Le pain bénit du silence
Dans les Trois Evêchés, comme dans celui de Trèves, « Le pain bénit du silence » retrace la vie difficile et laborieuse de la population prise dans la tourmente révolutionnaire.
La Prusse, avec l'appui des émigrés royalistes, s'apprête à envahir le pays exsangue, danger omniprésent qui avive les tensions, où chacun épie l'autre.
Les habitants, tributaires des saisons, se battent quant à eux quotidiennement pour assumer dans cette situation périlleuse les travaux des champs, conditionnant une récolte fructueuse, source du pain bénit , gage de leur survie.
Dans ce contexte ils soutiennent massivement les prêtres réfractaires qui, au risque de leur vie, refusent de prêter allégeance à la Constitution Civile du Clergé.

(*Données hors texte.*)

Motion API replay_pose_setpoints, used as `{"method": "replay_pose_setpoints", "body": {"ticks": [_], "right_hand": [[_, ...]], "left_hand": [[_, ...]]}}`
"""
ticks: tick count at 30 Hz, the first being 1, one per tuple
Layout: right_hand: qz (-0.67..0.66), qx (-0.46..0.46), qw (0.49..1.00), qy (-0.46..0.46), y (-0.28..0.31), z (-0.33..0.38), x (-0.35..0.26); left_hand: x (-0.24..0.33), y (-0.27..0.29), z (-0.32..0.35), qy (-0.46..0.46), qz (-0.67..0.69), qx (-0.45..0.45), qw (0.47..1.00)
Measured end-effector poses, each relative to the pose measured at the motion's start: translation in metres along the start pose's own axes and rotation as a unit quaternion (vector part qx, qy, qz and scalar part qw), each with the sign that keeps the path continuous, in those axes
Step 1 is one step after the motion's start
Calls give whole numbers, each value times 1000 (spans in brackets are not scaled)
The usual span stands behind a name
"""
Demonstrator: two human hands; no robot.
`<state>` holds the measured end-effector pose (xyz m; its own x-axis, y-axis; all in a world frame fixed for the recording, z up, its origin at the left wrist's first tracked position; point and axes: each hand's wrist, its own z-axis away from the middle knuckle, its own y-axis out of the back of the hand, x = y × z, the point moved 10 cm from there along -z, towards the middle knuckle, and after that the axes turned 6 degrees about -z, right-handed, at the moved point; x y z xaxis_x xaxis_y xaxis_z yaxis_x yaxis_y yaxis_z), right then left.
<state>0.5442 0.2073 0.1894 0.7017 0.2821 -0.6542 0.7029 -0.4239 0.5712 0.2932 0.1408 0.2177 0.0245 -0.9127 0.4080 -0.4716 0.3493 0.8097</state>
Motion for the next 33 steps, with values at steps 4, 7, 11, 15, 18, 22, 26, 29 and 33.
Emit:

A la croisée d'une période charnière, à cheval sur deux siècles, ce récit historique romancé relate le combat du jeune Gusti, muet de naissance, élevé par ses oncles et grand-père qui le protègent de l'hostilité et des moqueries, pour s'affirmer malgré son handicap et se hisser à la fonction de Maître du Moulin !
Au milieu des rivalités, de la haine, des mensonges et des secrets gardés si longtemps, l'enfant réussira-t-il à faire reconnaître ses droits ?
Après « La moisson des humbles » qui entraînait le lecteur dans les méandres de l'avant Révolution, le présent récit nous fait revivre les tribulations de la génération suivante.